Un boycott centré sur la répartition des gains

Le point de friction porte sur la part des dotations allouée aux joueuses lors des tournois de Grand Chelem. Les participantes réclament une hausse de 15,5 % à 22 % de la part destinée aux prix, afin de corriger ce qu’elles estiment être un déséquilibre.

Dans les médias, plusieurs têtes d’affiche ont expliqué leur démarche. Aryna Sabalenka a évoqué une volonté de « se battre pour celles qui souffrent », tandis que Iga Swiatek a indiqué s’être jointe au mouvement pour aider « les joueuses les moins bien classées et l’ensemble de la structure ». De son côté, Coco Gauff a aussi réduit ses engagements presse à 15 minutes.

Potapova, elle, a dénoncé le principe même du boycott.
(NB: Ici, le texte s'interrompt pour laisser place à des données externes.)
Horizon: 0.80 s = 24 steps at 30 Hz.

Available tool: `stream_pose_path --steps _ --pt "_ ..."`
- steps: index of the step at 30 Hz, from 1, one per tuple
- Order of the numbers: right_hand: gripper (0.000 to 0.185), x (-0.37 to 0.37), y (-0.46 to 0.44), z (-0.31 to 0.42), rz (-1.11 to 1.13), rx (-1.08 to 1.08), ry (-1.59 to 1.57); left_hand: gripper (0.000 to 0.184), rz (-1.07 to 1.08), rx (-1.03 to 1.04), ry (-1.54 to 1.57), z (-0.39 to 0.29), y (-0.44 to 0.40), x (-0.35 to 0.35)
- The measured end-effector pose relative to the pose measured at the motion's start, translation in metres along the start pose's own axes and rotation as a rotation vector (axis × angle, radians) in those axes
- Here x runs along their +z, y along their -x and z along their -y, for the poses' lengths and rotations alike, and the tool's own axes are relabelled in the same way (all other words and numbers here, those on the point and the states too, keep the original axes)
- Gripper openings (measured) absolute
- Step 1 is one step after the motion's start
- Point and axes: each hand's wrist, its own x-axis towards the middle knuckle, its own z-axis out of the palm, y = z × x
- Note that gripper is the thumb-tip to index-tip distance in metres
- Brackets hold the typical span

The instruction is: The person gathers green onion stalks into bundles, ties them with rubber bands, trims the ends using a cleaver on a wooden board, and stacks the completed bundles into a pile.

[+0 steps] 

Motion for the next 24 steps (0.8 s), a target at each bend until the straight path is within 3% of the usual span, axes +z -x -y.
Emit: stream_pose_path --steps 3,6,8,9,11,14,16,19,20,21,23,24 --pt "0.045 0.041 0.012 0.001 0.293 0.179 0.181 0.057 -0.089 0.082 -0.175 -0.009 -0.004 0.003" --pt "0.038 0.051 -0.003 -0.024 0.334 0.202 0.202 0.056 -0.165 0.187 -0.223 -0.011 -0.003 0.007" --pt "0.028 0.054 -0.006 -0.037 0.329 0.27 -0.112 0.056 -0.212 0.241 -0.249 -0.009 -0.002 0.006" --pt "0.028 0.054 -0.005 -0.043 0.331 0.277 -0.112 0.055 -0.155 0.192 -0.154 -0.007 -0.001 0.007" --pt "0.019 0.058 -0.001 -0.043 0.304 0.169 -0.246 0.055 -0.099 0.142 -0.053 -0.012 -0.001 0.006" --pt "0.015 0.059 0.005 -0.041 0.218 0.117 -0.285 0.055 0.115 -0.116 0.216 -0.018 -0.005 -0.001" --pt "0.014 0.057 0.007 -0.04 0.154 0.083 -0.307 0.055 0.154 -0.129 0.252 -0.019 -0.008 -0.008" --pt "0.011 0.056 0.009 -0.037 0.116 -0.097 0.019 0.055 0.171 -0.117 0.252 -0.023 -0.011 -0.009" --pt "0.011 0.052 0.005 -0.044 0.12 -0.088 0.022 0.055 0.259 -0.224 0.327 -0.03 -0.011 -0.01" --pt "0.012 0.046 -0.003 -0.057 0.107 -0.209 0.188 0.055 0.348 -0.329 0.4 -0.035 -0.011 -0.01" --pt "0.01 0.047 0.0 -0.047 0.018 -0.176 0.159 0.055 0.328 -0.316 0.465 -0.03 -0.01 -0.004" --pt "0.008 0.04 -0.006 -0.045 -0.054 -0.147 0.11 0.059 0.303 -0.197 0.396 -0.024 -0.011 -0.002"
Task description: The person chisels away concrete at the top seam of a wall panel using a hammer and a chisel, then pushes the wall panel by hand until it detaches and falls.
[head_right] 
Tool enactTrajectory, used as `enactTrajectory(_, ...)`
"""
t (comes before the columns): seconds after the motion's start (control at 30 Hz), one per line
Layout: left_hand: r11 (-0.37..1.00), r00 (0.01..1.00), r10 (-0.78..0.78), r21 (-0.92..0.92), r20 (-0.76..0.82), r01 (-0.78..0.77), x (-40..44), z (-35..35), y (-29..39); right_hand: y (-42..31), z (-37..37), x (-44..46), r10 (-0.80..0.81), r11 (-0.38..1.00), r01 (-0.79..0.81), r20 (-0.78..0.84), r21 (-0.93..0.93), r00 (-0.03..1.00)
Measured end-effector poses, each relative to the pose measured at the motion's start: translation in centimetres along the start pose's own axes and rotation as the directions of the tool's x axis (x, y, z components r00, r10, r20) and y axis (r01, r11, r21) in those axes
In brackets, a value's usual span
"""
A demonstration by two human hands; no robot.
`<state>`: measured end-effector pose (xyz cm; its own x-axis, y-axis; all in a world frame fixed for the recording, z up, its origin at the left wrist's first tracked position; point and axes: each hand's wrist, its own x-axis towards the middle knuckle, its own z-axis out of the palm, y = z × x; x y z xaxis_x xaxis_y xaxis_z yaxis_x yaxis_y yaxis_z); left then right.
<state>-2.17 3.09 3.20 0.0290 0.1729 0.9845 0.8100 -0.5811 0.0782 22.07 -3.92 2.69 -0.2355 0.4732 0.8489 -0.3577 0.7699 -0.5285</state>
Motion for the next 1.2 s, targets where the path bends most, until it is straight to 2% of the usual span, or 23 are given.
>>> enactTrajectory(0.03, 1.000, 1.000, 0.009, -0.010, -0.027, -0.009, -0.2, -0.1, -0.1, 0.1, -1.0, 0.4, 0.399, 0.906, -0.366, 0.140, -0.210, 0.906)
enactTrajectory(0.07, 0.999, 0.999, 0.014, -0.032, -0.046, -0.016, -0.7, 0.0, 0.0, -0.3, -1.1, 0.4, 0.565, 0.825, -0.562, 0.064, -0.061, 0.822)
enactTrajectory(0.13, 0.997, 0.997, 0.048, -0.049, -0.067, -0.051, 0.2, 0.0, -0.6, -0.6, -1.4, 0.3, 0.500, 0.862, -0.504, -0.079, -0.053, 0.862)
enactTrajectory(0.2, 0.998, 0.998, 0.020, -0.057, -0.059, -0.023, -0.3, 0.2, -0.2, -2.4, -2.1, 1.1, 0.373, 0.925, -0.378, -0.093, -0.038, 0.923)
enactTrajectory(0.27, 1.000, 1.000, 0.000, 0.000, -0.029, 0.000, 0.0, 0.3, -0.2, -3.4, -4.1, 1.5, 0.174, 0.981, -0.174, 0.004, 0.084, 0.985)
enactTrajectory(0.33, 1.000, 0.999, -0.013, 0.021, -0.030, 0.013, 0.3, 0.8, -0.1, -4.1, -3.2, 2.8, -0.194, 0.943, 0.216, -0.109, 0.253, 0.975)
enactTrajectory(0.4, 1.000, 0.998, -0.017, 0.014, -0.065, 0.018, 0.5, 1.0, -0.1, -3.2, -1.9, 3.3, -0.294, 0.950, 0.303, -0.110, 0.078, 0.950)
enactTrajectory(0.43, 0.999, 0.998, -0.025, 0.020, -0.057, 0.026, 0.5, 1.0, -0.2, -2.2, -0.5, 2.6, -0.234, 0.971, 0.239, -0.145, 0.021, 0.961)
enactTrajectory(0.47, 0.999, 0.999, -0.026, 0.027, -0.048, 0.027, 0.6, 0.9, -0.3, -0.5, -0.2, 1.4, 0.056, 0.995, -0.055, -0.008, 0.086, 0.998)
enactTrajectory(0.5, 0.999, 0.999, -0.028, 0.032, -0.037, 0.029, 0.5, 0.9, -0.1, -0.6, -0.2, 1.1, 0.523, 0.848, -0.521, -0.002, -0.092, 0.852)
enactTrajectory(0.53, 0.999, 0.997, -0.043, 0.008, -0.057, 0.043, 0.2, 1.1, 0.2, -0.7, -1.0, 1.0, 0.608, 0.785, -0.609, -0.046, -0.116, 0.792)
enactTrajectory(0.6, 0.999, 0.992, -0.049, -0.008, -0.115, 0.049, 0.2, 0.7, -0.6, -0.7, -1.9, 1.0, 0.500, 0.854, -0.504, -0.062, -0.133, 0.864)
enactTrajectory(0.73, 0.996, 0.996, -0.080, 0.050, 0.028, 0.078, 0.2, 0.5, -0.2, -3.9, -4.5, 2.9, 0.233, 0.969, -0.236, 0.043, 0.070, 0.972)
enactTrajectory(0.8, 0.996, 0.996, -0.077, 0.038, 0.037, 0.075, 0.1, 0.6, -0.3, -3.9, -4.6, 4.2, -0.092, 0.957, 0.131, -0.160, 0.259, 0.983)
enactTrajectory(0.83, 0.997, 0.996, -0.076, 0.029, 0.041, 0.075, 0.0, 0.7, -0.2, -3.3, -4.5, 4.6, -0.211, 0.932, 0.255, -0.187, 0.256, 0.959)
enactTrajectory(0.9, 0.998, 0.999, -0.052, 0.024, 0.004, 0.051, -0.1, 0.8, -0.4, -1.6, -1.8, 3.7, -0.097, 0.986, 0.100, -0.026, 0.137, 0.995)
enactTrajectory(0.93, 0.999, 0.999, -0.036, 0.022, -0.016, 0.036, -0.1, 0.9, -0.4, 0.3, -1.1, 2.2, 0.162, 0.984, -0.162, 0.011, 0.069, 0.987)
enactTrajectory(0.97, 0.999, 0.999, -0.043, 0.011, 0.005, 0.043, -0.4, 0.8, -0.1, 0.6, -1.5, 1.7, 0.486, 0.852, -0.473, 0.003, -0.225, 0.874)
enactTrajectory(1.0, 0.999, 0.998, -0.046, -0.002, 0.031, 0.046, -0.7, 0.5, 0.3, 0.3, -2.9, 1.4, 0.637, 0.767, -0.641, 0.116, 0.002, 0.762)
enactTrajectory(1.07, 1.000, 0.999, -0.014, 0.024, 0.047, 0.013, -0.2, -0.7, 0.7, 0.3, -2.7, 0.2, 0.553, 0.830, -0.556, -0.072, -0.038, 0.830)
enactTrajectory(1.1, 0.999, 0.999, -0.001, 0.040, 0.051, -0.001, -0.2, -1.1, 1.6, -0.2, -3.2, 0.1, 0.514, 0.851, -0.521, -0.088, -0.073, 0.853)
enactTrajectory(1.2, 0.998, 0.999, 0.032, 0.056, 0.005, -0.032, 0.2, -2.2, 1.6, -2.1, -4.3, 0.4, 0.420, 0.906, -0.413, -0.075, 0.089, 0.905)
Elle a rappelé que les médias ne décident pas du montant des prix.

« Si vous voulez mon avis, je pense que les médias n’ont rien à voir avec notre argent. Vous ne nous payez pas, alors comment pourrait-on boycotter quelqu’un qui est aussi rémunéré par le même tournoi ? Pour moi, c’est un peu du non-sens. »

« Non-sens » : Potapova refuse d’entrer dans la polémique

La joueuse a ajouté qu’elle n’avait pas l’intention de s’inscrire dans la protestation. Dans ses propos, elle a expliqué être présente face aux journalistes « autant qu’elle le souhaite », et a aussi laissé entendre qu’elle continuerait à répondre autant que les interlocuteurs le demandent.

Ce positionnement arrive alors qu’une partie du circuit a choisi de réduire son temps de parole. Le format imposé aux conférences, 15 minutes, a été utilisé comme signal commun pendant les deux jours précédant le début de Roland-Garros.

Potapova, de son côté, a surtout voulu ramener le débat à un sujet concret : qui influence réellement la dotation. Son argument a été clair : si les médias ne paient pas les joueuses, ils ne sont pas, selon elle, l’acteur légitime à sanctionner.

Roland-Garros : Potapova lance sa campagne contre Maya Joint

Après ces échanges, la suite du calendrier s’est imposée. Anastasia Potapova devait débuter sa campagne à Roland-Garros par un match de premier tour face à Maya Joint.

Pour le public, l’enjeu est désormais double : suivre comment Potapova gère l’attention médiatique, et observer sa capacité à transformer sa prise de parole en performance sur le court. Le premier rendez-vous est fixé au tour initial, au moment où le débat sur la répartition des gains continue de rythmer la pré-saison.

La suite probable pour Potapova passe donc par ce premier tour contre Maya Joint à Roland-Garros. À partir de là, chaque match comptera pour avancer dans le tableau et tenir son rang sur la quinzaine parisienne.